Web lists-archives.com

Re: [PATCH v2 05/13] midx: check both pack and index names for containment




Am 05.04.2019 um 20:06 schrieb Jeff King:
> A midx file (and the struct we parse from it) contains a list of all of
> the covered packfiles, mentioned by their ".idx" names (e.g.,
> "pack-1234.idx", etc). And thus calls to midx_contains_pack() expect
> callers to provide the idx name.
>
> This works for most of the calls, but the one in open_packed_git_1()
> tries to feed a packed_git->pack_name, which is the ".pack" name,
> meaning we'll never find a match (even if the pack is covered by the
> midx).
>
> We can fix this by converting the ".pack" to ".idx" in the caller.
> However, that requires allocating a new string. Instead, let's make
> midx_contains_pack() a bit friendlier, and allow it take _either_ the
> .pack or .idx variant.
>
> All cleverness in the matching code is credited to René. Bugs are mine.

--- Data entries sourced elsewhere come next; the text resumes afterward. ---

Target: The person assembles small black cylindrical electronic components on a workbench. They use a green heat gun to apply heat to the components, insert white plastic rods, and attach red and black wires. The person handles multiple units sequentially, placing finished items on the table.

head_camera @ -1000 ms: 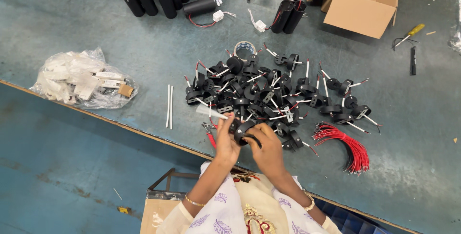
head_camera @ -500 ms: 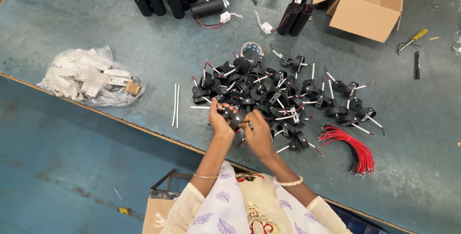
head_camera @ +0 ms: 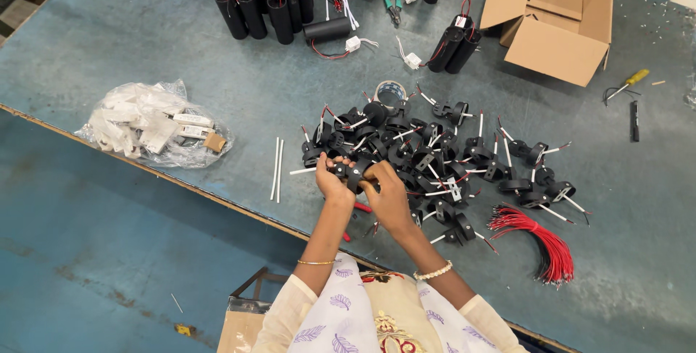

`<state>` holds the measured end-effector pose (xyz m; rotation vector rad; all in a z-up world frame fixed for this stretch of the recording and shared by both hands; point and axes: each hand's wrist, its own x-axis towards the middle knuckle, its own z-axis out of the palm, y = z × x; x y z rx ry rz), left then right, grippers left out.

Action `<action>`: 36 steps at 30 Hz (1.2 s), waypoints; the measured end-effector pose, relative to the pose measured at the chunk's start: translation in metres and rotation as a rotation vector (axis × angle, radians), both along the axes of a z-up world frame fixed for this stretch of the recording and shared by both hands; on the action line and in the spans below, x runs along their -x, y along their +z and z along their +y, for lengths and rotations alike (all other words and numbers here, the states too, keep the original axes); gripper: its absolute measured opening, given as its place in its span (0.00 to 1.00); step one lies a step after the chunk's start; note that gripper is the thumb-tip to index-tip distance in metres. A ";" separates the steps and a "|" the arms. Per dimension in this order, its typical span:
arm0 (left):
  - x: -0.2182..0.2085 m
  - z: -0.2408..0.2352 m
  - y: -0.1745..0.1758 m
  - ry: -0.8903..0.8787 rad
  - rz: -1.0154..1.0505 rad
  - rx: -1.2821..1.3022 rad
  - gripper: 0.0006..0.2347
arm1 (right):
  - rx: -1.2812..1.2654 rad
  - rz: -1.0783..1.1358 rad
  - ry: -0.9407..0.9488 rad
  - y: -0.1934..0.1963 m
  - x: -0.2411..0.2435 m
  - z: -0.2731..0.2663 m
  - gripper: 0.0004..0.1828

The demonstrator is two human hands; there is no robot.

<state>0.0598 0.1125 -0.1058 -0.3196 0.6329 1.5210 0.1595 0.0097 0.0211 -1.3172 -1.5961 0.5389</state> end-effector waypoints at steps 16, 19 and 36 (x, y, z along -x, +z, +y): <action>0.012 -0.035 0.056 -0.830 -0.183 -0.145 0.13 | 0.636 0.613 0.177 -0.035 -0.066 0.020 0.16; 0.004 -0.046 0.077 -0.963 -0.147 -0.201 0.16 | 0.649 0.701 0.316 -0.041 -0.067 0.032 0.19; -0.007 -0.043 0.087 -0.980 0.179 -0.178 0.24 | 0.948 0.830 0.672 -0.048 -0.097 0.067 0.11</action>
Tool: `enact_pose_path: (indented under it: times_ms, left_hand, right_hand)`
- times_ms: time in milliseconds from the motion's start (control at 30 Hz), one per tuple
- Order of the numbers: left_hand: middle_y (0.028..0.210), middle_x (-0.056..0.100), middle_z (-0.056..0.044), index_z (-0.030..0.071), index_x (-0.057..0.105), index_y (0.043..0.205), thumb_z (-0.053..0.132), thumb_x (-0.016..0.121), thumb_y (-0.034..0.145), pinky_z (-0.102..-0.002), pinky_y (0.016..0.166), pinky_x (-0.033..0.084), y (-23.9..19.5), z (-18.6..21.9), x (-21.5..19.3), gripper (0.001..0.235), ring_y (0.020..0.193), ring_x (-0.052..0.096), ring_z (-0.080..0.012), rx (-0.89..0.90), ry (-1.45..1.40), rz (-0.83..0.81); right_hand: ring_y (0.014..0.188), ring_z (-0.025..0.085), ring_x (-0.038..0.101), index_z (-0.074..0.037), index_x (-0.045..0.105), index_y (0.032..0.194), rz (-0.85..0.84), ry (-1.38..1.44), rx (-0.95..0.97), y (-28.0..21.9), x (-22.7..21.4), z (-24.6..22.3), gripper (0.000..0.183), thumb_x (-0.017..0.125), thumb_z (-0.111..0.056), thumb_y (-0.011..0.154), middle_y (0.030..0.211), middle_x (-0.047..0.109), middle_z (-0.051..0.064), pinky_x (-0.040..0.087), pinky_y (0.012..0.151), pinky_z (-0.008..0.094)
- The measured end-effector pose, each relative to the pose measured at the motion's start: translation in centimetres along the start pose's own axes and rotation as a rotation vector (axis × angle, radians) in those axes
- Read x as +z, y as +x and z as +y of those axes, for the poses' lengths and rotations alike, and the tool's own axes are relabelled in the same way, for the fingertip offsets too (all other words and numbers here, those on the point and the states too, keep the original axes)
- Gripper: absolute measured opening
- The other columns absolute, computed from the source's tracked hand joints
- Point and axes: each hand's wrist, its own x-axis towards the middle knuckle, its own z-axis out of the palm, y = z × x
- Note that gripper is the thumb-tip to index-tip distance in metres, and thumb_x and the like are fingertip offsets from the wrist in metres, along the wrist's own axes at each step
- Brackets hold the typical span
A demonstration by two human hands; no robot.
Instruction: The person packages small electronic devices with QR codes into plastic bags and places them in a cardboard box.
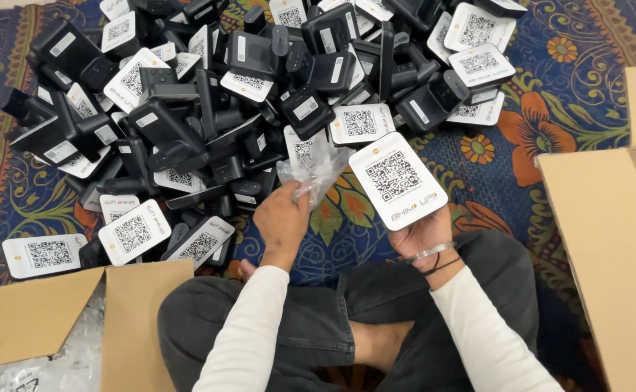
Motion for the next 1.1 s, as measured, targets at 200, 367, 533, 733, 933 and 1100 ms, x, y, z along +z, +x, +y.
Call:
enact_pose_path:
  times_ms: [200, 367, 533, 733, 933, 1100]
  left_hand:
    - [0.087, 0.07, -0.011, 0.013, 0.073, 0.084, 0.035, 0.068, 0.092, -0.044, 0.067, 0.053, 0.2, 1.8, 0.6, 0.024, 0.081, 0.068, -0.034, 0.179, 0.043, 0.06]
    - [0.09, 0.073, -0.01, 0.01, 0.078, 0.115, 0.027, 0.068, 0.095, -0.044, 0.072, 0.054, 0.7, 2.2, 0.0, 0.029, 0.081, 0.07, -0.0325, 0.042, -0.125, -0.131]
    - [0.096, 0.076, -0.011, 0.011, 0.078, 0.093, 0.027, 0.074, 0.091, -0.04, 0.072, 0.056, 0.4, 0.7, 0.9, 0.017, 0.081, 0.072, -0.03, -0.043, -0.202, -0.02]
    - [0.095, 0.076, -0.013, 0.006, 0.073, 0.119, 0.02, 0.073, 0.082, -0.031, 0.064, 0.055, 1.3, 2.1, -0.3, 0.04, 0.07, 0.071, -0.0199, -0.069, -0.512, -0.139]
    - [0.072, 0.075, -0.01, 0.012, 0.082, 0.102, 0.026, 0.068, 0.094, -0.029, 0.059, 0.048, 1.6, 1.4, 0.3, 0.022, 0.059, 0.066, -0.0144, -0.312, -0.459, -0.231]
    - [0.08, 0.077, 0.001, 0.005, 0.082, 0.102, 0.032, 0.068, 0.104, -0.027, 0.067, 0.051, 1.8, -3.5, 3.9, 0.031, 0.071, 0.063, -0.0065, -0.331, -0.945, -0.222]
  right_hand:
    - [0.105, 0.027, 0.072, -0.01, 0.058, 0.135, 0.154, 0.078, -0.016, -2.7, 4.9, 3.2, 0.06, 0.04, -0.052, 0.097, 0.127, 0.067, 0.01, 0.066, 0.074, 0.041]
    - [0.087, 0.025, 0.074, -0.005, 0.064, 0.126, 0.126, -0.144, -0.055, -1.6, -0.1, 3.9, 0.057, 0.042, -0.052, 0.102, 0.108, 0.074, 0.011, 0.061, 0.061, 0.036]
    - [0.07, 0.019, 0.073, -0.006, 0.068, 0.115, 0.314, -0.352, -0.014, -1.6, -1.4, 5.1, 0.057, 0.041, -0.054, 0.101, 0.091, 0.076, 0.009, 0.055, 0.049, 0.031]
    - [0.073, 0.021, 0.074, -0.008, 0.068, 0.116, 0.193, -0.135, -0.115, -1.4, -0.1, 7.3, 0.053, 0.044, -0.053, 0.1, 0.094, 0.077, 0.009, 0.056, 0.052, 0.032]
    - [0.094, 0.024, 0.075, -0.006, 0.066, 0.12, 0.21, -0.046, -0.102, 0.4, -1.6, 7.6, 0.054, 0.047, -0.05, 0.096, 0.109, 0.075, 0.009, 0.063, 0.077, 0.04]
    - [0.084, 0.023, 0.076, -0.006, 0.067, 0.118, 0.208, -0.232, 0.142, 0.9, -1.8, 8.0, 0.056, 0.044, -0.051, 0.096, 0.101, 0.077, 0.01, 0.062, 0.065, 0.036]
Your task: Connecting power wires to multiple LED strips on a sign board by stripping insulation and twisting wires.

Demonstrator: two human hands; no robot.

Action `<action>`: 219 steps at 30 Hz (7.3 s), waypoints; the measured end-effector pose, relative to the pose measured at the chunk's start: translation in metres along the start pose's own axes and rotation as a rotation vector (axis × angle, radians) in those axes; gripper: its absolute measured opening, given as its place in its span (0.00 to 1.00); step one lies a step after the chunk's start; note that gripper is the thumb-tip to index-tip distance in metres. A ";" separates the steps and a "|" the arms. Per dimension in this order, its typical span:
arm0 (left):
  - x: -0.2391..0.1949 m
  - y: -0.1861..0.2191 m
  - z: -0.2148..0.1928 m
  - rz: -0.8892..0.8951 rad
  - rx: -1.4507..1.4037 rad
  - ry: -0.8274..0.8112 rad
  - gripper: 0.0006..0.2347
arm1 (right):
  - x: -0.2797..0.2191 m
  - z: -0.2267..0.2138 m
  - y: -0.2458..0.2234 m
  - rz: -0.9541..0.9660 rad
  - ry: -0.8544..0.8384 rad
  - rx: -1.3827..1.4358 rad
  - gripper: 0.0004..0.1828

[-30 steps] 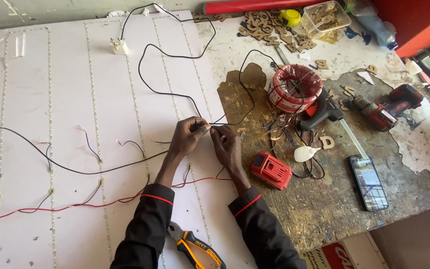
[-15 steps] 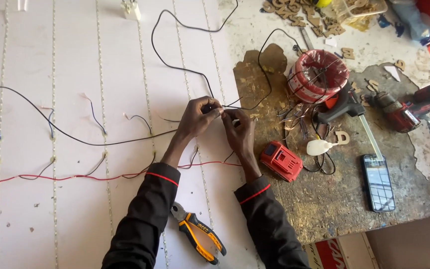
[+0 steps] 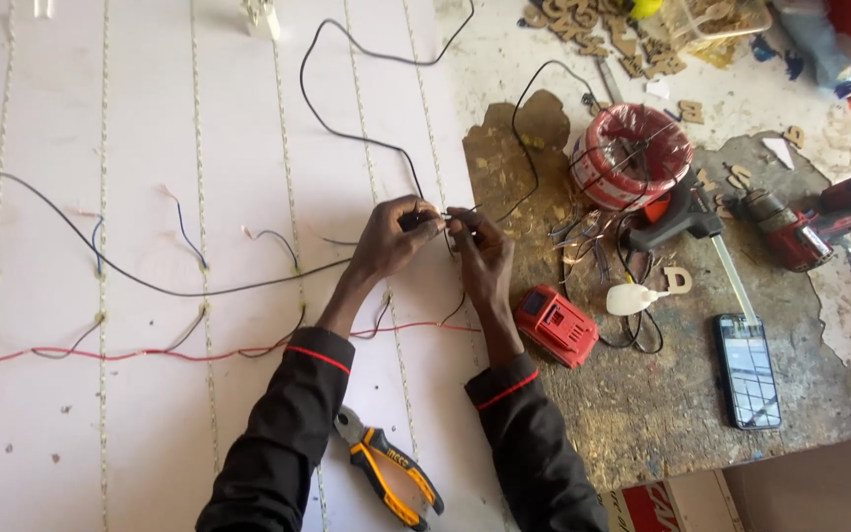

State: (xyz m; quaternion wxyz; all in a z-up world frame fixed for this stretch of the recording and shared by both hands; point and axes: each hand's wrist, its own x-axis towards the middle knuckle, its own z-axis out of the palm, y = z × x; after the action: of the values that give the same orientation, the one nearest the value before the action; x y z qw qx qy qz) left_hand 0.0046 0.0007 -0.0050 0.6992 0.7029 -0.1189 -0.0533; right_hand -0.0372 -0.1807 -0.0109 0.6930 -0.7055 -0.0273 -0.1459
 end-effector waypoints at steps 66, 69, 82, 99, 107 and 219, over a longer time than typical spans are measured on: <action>-0.011 0.012 0.005 0.654 0.715 0.289 0.09 | 0.000 0.001 0.015 0.071 0.018 -0.010 0.09; -0.012 0.008 -0.003 0.704 0.739 0.104 0.05 | -0.001 0.002 0.004 0.102 0.081 0.034 0.10; -0.007 0.010 0.005 0.796 0.865 0.095 0.06 | 0.007 0.006 0.013 0.116 0.084 0.023 0.10; -0.010 0.007 0.004 0.644 0.865 0.121 0.06 | 0.003 0.008 0.004 0.103 0.053 -0.172 0.09; -0.007 0.008 -0.011 0.052 0.667 -0.157 0.07 | -0.001 0.005 0.009 -0.111 -0.089 -0.265 0.06; -0.009 -0.006 -0.010 0.695 0.793 0.058 0.04 | 0.009 0.005 0.017 0.024 -0.020 -0.335 0.07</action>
State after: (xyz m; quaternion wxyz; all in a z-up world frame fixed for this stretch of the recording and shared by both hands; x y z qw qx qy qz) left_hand -0.0012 0.0129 -0.0118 0.3592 0.8337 -0.3366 0.2501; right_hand -0.0239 -0.1782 -0.0250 0.5671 -0.8128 -0.0009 -0.1333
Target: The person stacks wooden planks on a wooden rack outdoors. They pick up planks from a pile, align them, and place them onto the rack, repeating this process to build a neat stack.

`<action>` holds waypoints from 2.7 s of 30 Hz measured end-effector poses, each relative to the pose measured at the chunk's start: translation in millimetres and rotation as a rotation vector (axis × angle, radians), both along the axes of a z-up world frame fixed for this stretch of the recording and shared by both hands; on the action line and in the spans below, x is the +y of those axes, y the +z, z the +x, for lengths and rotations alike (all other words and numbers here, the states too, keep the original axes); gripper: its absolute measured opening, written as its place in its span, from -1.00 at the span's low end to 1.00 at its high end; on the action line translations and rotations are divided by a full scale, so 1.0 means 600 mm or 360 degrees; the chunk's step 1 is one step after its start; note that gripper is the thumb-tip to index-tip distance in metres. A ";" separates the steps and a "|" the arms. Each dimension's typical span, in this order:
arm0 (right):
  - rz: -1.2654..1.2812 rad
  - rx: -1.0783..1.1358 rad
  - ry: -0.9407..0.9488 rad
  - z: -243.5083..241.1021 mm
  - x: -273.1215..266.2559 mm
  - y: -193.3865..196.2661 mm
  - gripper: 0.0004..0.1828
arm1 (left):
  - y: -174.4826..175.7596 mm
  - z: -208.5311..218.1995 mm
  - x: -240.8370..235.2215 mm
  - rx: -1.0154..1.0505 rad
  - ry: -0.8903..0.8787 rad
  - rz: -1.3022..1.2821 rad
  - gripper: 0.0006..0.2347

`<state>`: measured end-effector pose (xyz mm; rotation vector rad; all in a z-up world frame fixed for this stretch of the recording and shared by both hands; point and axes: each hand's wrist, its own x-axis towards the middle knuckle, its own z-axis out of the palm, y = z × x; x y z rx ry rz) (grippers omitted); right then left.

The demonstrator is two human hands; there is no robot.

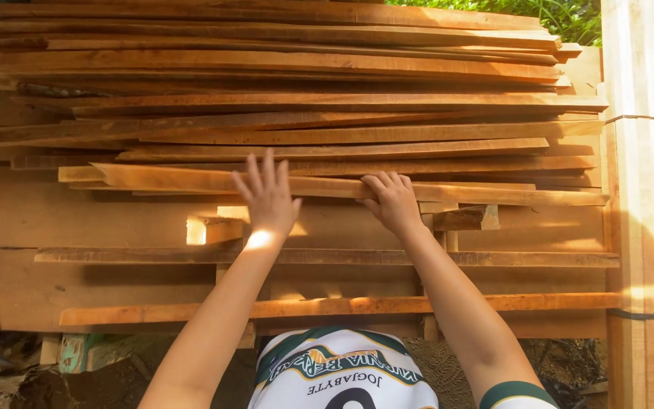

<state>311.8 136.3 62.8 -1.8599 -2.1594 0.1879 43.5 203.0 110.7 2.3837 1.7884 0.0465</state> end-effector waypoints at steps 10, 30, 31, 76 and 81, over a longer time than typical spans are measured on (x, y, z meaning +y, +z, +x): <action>-0.0004 -0.0095 0.0020 -0.068 -0.027 0.288 -0.36 | 0.125 -0.001 -0.009 -0.0006 -0.0810 0.0189 -0.49; -0.1142 0.0171 -0.0025 -0.115 -0.277 -0.085 -0.33 | -0.143 -0.061 -0.265 0.0113 -0.0287 -0.1363 -0.60; -0.1141 0.0173 -0.0024 -0.117 -0.272 -0.084 -0.33 | -0.126 -0.060 -0.262 0.0115 -0.0287 -0.1363 -0.60; -0.0408 0.0059 -0.0126 -0.125 -0.332 -0.121 -0.37 | -0.195 -0.089 -0.344 0.0140 -0.0301 -0.0787 -0.34; 0.0082 0.0133 -0.0062 -0.122 -0.377 -0.135 -0.60 | -0.212 -0.101 -0.351 0.0102 -0.0294 -0.0819 -0.39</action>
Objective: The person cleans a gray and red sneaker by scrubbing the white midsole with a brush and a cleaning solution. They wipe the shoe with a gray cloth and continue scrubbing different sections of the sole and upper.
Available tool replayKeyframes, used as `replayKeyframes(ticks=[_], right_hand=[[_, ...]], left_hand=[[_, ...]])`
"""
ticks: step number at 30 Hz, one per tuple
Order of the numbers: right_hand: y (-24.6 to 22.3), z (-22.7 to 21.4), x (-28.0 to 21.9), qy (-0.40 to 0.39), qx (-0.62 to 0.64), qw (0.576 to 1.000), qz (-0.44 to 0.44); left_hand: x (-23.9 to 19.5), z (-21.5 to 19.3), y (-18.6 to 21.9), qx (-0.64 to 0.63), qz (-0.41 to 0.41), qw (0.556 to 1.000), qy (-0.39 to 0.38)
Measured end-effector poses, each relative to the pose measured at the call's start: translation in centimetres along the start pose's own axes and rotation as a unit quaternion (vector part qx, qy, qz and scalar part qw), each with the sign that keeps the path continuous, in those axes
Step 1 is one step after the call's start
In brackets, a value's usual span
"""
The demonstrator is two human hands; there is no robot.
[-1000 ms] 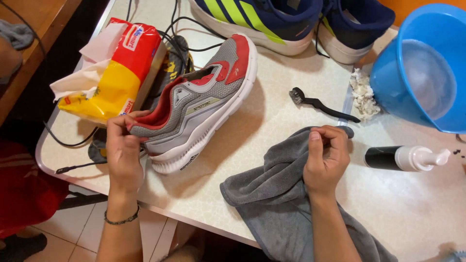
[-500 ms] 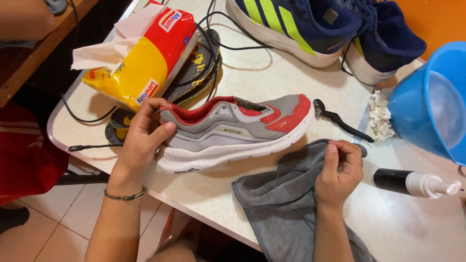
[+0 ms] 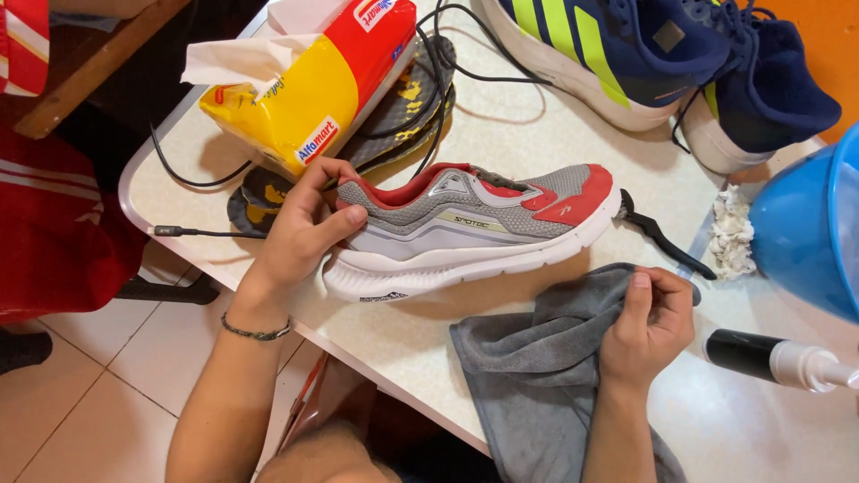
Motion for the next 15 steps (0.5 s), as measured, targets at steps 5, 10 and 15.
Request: replayKeyframes(ticks=[5,10,15], right_hand=[[-0.17,0.17,0.05,0.000,-0.004,1.000,0.005],[0.01,0.18,0.00,-0.002,-0.002,1.000,0.013],[-0.39,0.22,0.17,-0.003,-0.006,1.000,0.016]], left_hand=[[-0.12,-0.34,-0.19,0.014,-0.008,1.000,-0.001],[0.02,-0.24,-0.02,0.027,-0.012,1.000,-0.001],[0.02,-0.19,0.05,0.025,-0.014,1.000,0.002]])
Point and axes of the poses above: each hand's wrist, its own x-axis towards the middle knuckle, its own z-axis out of the palm, y = z × x, the point moved 8 cm from there along x, towards the middle knuckle, and after that the axes turned 9 degrees about -z, right-handed, at the moved point
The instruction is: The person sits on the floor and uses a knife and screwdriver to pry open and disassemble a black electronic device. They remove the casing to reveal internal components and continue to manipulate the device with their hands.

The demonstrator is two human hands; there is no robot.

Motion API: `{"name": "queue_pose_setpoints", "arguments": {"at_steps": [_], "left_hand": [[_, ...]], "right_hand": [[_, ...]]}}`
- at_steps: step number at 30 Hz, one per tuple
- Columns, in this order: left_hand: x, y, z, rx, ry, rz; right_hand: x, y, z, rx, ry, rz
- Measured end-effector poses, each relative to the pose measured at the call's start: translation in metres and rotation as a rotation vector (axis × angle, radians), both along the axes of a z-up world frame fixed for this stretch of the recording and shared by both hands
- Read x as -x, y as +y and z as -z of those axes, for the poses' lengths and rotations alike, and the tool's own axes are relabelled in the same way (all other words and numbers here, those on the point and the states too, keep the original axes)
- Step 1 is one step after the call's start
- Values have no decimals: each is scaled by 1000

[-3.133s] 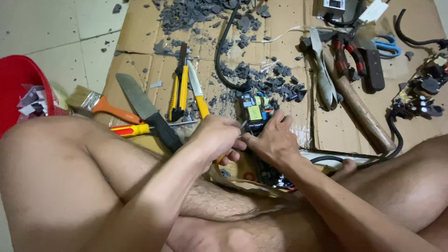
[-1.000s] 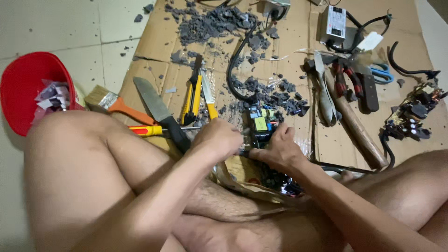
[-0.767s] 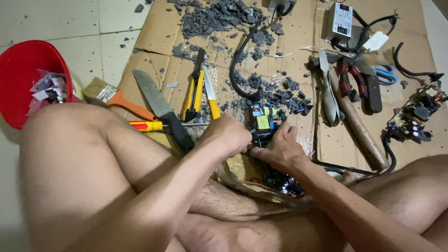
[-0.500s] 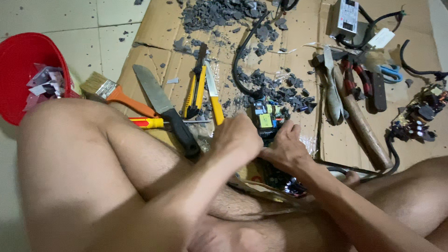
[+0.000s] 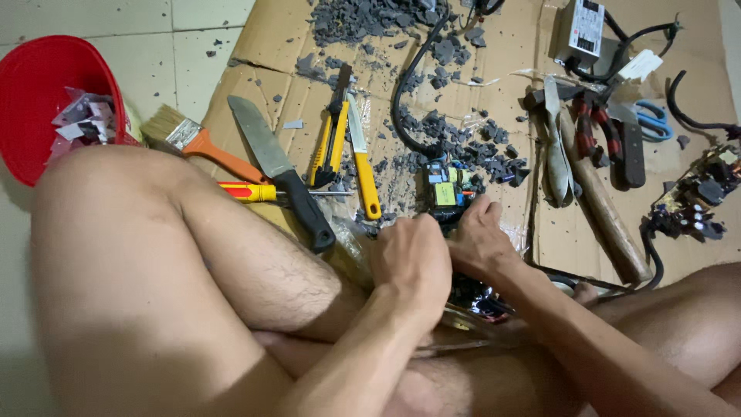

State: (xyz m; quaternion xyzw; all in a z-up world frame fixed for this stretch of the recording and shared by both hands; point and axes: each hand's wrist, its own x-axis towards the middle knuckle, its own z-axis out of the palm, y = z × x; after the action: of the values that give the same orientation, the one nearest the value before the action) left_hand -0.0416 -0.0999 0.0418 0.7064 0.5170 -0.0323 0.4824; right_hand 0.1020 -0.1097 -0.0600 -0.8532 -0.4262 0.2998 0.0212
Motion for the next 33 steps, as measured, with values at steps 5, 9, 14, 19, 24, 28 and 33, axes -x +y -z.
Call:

I didn't consider it to be particularly tricky -- but then kept the dots
in both filename extension strings, which is not going to fly, as they
are skipped by the common-prefix loop..  Thanks for fixing that.

> There's no test here, because while this does fix _a_ bug, it's masked
> by another bug in that same caller. That will be covered (with a test)
> in the next patch.
>
> Helped-by: René Scharfe <l.s.r@xxxxxx>
> Signed-off-by: Jeff King <peff@xxxxxxxx>
> ---
> I was tempted to suggest that the midx struct just store the base name
> without ".idx" at all, but having callers pass that is no less tricky
> than passing ".idx" (they still have to allocate a new string).

The middle part of the comparison function would become:

	if (!*idx_name && (!strcmp(idx_or_pack_name, ".idx") ||
			   !strcmp(idx_or_pack_name, ".pack"))
		return 0;

No allocations needed -- except when building the list.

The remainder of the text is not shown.